When I was a baby, my mom and my grand mom used to sing the Vietnamese lullabies for me. It was just not to lull me to sleep but also was the way they connected to my heart. At that time, I could not understand the meaning of the lullabies but I could feel the warmth and sweetness of my mom and my grand mom. And I grew up with these lullabies…

Let me tell you about the lullabies that most Vietnamese did listen when they were little children. Hat ru (or Lullaby singing) is a sort of folk music often heard in Vietnam, especially in the countryside. Ru as a noun is certainly a song to lull babies, and as a verb is to lull, but Vietnamese women use them to consign their fates and also express feelings, such as homesickness or the mood of a wife missing her husband, etc. In order to make the child slowly fall asleep, the song’s rhythm is mostly quiet, the tone is stretched as melodiously as a little dialogue between the mother and the child.

 
 

The melodies of ru vary from regions to regions. Ru is originated from six-and-eight line popular poems.

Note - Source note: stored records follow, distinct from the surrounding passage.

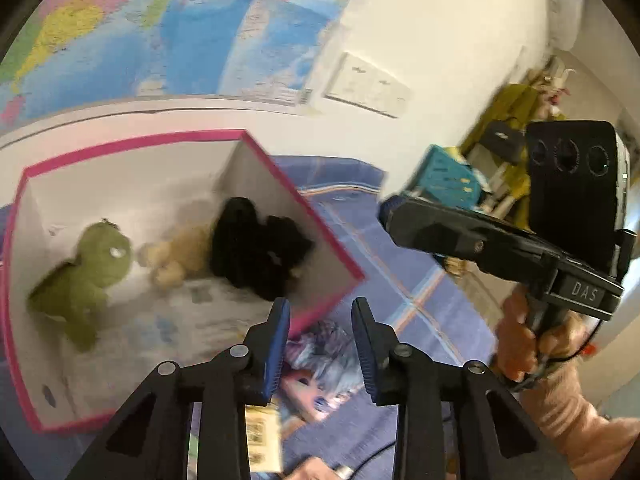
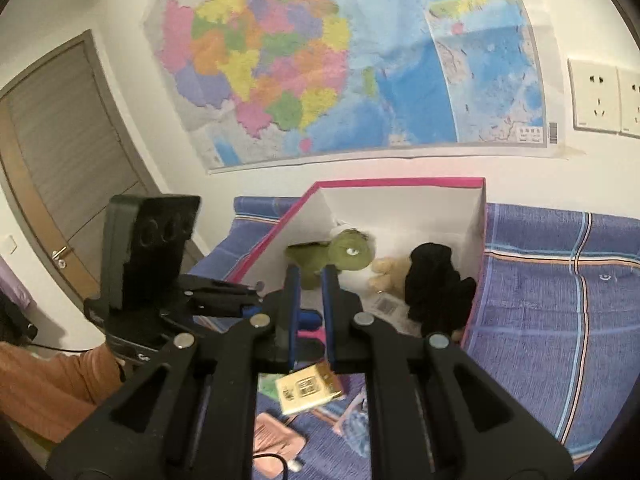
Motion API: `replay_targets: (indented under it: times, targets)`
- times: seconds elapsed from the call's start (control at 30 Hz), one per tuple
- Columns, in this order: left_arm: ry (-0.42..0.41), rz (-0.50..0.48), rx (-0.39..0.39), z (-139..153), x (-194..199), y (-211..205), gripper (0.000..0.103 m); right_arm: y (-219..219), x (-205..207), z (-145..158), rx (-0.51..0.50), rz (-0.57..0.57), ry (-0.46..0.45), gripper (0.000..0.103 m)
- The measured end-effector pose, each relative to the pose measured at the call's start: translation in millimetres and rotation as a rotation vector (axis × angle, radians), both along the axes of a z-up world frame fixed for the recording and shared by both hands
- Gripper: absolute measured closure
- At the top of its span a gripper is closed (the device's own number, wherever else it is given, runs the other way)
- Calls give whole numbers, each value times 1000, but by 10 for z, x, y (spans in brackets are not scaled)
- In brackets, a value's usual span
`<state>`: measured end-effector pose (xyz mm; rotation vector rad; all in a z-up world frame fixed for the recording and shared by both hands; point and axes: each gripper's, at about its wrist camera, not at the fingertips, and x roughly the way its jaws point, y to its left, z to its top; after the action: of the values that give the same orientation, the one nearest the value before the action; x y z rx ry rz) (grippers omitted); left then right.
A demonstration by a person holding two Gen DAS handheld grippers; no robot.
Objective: Organize soft objects
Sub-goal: 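Carry the blue checked scrunchie into the pink box and release it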
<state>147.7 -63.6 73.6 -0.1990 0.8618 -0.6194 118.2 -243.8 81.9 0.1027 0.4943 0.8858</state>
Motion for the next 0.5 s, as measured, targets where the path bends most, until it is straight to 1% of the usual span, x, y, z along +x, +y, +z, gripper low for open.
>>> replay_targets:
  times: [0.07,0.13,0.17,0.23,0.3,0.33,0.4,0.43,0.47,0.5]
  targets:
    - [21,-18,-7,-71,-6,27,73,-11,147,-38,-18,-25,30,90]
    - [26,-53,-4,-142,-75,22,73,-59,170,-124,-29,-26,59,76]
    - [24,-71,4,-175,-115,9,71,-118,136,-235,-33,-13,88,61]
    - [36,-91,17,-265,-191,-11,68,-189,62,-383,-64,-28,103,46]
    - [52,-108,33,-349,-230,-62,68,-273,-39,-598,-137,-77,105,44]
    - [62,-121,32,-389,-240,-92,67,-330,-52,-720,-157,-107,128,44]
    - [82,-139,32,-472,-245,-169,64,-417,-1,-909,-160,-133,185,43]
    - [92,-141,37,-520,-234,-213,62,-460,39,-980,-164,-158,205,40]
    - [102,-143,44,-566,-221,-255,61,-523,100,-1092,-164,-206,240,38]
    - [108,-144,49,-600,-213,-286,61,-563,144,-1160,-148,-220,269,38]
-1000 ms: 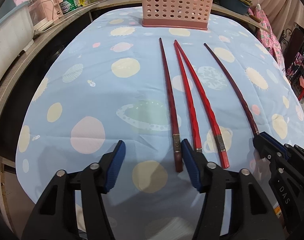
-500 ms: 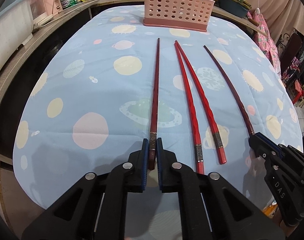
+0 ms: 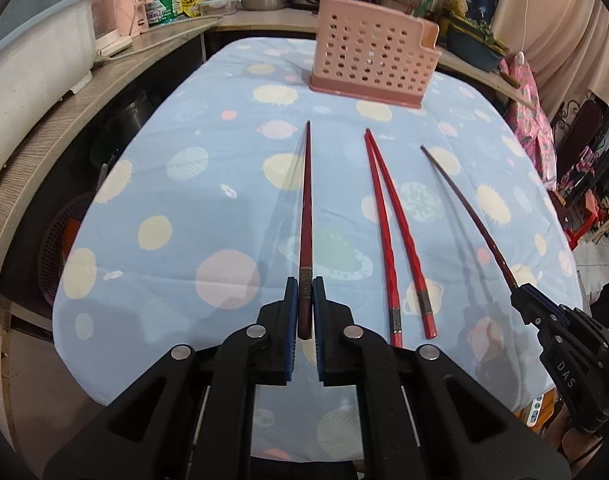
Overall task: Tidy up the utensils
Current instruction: 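Lift both dark red chopsticks and carry them over the pink basket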
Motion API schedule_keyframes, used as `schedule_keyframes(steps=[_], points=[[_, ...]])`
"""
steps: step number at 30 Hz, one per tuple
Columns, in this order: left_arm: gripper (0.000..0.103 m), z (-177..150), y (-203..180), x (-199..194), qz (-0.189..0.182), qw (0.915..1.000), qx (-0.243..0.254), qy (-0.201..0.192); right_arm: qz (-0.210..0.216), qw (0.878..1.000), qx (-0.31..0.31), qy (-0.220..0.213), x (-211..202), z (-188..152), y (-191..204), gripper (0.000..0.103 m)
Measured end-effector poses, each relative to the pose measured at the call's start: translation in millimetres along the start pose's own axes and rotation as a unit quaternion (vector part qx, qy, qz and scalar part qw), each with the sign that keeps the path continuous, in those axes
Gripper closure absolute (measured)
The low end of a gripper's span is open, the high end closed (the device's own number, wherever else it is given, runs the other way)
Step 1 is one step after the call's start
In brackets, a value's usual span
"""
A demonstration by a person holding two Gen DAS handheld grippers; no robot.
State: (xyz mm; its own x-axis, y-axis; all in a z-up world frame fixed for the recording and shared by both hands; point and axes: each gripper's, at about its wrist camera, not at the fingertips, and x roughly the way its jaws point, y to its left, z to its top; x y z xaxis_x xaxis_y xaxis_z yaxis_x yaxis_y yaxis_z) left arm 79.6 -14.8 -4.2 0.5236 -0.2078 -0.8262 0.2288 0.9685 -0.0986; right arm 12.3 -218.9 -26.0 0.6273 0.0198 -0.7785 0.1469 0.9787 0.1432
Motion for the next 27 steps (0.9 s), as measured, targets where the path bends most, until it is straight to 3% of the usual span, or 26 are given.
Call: schedule_keyframes(steps=[17,27], points=[[0.096,60,19,-80,-0.022,0.9938,-0.031,-0.105,0.019,0.993,0.014,-0.112,-80,76,-18,0.096],[0.096,114,15,-95,-0.016,0.9874,-0.026,-0.155,0.030,0.986,0.014,-0.162,-89,134,-22,0.096]])
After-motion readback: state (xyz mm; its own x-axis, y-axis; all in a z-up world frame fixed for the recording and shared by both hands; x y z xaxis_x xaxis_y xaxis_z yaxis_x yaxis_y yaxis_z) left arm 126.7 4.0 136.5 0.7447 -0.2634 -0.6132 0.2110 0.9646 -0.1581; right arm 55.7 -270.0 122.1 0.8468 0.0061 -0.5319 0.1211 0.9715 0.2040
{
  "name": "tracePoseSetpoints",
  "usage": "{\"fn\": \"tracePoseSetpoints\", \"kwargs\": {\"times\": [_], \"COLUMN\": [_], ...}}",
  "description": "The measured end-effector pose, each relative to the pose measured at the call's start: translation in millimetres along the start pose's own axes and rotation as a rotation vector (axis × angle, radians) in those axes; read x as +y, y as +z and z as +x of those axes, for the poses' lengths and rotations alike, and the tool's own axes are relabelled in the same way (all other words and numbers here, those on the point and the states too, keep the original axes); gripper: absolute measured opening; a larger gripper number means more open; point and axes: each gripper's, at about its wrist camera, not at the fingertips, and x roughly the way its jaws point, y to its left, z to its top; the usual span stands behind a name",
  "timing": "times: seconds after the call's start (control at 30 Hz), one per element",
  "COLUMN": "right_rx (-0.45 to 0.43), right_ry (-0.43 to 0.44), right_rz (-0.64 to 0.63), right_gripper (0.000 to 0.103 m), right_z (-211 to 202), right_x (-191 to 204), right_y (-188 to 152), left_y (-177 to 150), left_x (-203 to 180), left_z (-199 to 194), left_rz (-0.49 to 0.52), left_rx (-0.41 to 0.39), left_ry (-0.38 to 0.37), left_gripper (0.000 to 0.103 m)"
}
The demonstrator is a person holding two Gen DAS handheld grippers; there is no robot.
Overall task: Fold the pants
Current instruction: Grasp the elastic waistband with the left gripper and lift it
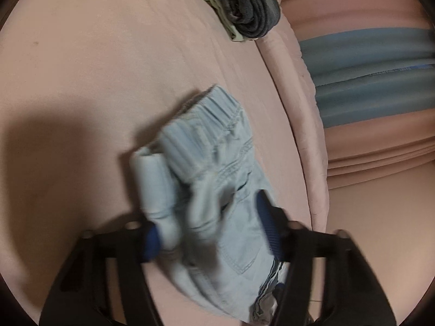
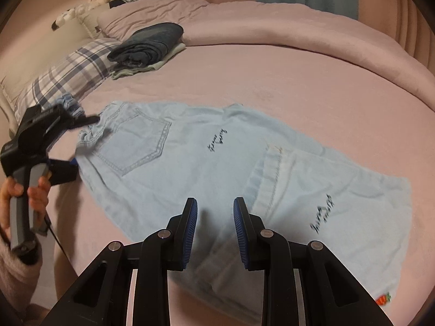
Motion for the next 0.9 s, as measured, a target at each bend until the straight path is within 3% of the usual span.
{"fn": "tracePoseSetpoints", "kwargs": {"times": [0.07,0.1,0.33,0.47,0.6,0.83,0.9], "right_rx": [0.003,0.005,0.025,0.128,0.111,0.060,0.036], "right_ry": [0.001,0.000,0.043,0.035,0.043,0.228,0.315], "right_rz": [-0.002,-0.005,0.017,0.039,0.032,0.228,0.321], "right_gripper": [0.027,0.027,0.027,0.028,0.028,0.028,0.035], "right_z": [7,10,46,85,82,47,37], "right_x": [3,5,17,21,22,-9,-25], "right_y": [7,11,47,46,46,33,27], "left_y": [2,2,-6,-15,-29,-59,-72], "left_x": [2,1,-29,-50,-76,-118,-130], "left_z": [-5,-9,-22,-27,-27,-20,-14], "left_rz": [0.008,0.030,0.231,0.352,0.484,0.672,0.730], "left_rx": [-0.003,-0.004,-0.034,-0.046,-0.048,-0.029,-0.010], "left_ry": [-0.011,-0.014,-0.028,-0.046,-0.059,-0.052,-0.054], "left_gripper": [0.028,0.026,0.022,0.023,0.023,0.023,0.023]}}
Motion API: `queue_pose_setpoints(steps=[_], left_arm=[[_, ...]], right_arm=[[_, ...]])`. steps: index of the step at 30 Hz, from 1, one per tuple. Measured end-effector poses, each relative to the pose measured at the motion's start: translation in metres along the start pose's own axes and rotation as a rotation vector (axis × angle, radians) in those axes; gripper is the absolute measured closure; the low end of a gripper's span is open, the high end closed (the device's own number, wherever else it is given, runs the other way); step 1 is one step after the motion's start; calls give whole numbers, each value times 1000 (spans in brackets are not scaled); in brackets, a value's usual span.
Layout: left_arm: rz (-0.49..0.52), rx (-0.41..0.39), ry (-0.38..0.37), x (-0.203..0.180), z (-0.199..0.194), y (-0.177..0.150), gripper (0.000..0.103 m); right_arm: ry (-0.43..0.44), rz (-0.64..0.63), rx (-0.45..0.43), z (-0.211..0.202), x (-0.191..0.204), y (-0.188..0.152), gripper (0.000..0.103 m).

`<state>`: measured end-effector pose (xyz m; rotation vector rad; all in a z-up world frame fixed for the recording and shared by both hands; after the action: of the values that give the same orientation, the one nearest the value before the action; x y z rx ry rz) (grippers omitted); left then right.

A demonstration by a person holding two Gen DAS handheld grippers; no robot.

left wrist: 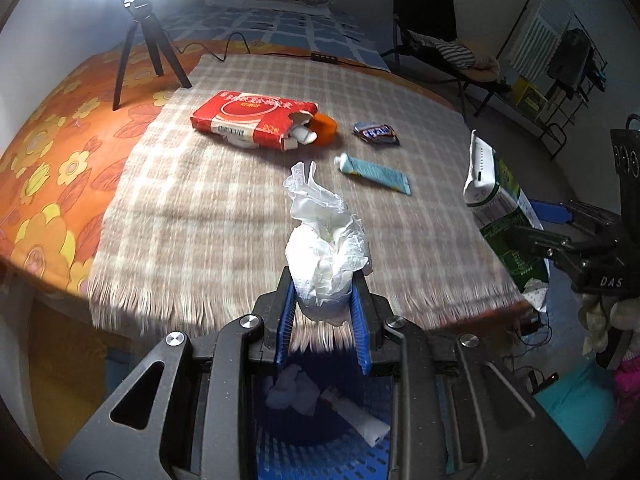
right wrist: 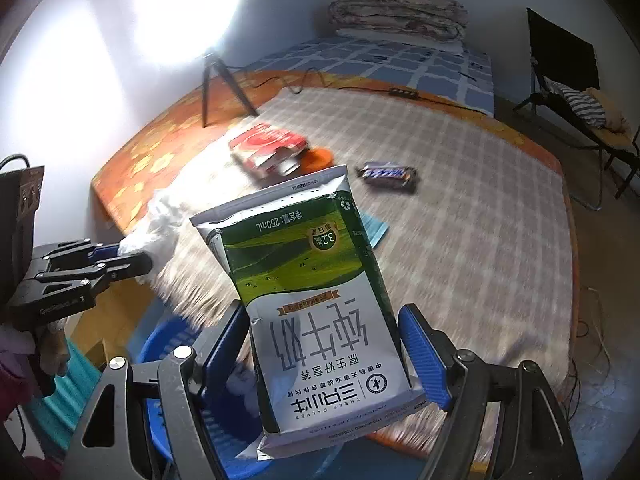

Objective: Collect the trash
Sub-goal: 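Carry tissue and milk carton over the blue basket and release both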

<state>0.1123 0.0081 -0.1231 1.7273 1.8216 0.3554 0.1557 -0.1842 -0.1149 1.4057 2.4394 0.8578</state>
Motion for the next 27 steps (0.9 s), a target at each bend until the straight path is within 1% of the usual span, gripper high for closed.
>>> queue_pose_setpoints(steps=[6,11,19,27], left_arm=[[25,7,3,-10,-15,-32,78],[28,27,2,-16,-18,-59,78],[13,85,7,-16,-8,-102,78],[-36,156,7,-9,10,-140,78]], right_arm=[[40,14,3,-10,25,-33,24],[65,25,8,-13,41,-57,24],[80,15,41,-7,62,-89,24],[100,11,82,8,80,-113,24]])
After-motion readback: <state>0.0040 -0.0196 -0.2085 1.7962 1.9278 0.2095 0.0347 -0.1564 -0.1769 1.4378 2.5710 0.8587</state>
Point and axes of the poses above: each gripper's, at about its wrist camera, not at the fingertips, and z roughly the way its jaws point, x to its left, y to its top, the point moved 7 cm from there along z, roughly the way its jaws point, and after that the axes turned 2 degrees about -x, right-handed, at the moved point
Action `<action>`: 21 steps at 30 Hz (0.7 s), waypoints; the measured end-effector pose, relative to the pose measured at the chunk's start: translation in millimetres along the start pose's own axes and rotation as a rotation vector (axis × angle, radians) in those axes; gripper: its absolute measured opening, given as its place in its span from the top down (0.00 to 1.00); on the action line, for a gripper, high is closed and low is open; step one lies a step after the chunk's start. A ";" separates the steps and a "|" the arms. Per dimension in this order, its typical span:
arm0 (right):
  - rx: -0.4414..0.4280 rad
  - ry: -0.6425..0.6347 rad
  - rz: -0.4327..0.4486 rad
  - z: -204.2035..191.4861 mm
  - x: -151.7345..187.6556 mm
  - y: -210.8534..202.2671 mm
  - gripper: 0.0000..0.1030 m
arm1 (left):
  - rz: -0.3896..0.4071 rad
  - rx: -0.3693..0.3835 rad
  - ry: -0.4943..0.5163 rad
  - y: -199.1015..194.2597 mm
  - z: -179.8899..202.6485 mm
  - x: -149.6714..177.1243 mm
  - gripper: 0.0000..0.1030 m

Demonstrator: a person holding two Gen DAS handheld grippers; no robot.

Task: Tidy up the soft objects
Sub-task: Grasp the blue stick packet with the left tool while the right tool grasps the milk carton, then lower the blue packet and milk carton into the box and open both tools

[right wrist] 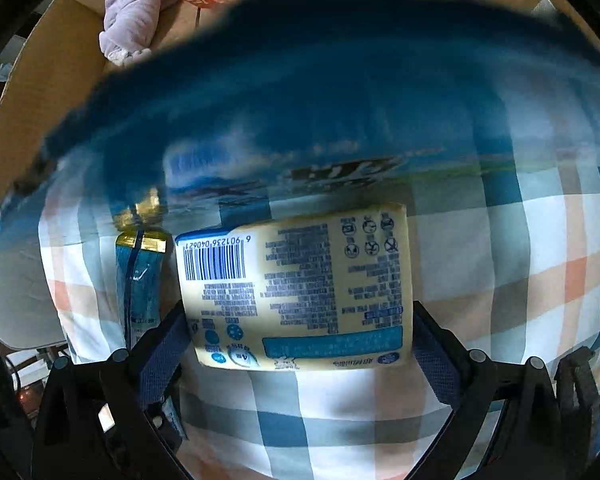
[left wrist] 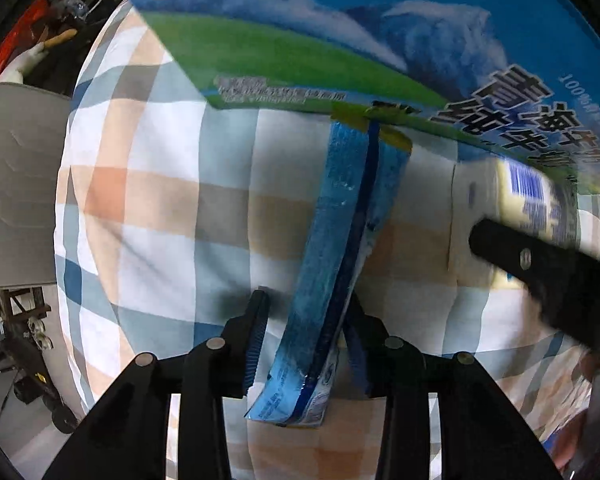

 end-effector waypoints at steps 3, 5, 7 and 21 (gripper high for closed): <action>0.006 -0.026 -0.022 2.5 6.1 -2.0 0.03 | -0.008 0.024 -0.001 -5.7 4.2 -0.7 0.77; 0.011 -0.038 -0.041 6.3 11.1 -3.9 0.03 | -0.028 0.071 -0.016 -8.1 4.6 10.6 0.78; 0.004 -0.040 -0.068 14.6 19.2 -5.6 0.03 | -0.056 0.119 -0.028 -8.8 5.7 26.5 0.78; 0.029 -0.047 -0.121 55.7 40.5 -3.4 0.02 | -0.060 0.121 -0.024 6.3 14.5 11.9 0.74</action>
Point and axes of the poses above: each gripper's, at about its wrist camera, not at the fingertips, and y roughly the way its jaws point, z to its right, x to its underside, the point moved 5 cm from there along y, roughly the way its jaws point, and after that the axes turned 5 degrees about -z, right-handed, at the moved point
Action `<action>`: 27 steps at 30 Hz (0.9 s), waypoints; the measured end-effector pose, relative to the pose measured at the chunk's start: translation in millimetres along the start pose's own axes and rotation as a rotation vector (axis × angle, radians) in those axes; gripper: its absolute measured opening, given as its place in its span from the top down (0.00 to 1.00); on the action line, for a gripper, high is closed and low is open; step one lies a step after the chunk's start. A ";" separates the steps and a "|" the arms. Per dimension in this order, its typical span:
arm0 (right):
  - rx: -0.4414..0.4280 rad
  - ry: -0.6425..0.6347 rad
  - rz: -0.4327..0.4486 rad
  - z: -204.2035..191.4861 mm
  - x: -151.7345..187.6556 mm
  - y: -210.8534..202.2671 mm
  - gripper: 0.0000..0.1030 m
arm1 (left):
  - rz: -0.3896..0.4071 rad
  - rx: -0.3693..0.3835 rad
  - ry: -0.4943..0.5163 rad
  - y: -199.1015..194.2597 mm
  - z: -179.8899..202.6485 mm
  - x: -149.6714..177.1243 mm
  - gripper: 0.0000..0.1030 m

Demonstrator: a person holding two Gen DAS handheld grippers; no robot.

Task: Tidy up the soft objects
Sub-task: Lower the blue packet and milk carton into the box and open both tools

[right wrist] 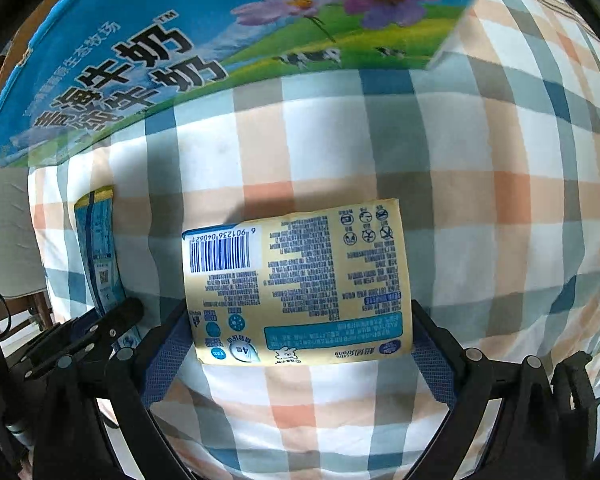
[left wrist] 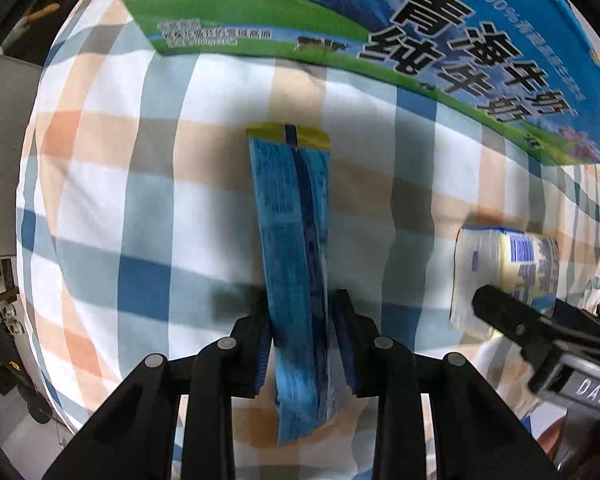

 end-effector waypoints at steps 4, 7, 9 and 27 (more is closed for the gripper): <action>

The rhythm follows the tradition but the lines are elongated with interjectional syllables à ơi, ù ơ, à á ơ, à ơi ơi.

 

In North Vietnam, ru are sung in five notes, do-re-fa-sol-la. For example,

 

                             “My child, sleep well,
                    So mom can carry water to wash the elephant’s back,
                              If anyone wants to see, go up to the mountain
                    To see Lady Trung, Trieu riding the elephant’s golden backs”

 

Still originated from six-and-eight line poems with inserted syllables, the song from Nghe Tinh (Central Vietnam) lies only in three notes, la-re-fa:

 

                                “Baby, sleep well,
                     So mother can go to the market to buy an earthen saucepan,
                                If she goes to the southern market,
                     She will buy you a long and bent sugar cane”

 


In Southern Vietnam, most of the lullabies begin with the word ví dầu (imagine):

 

                    “Imagine you’re walking on a board-bridge fastened with nails,
                              It is hard as walking on an unstable bamboo bridge”

 

Although the habit of lulling children in Vietnam nowadays is gradually less popular than in the old days, these lullabies never disappear but become a holy part in every Vietnamese soul who was brought up by maternal love and sweet songs.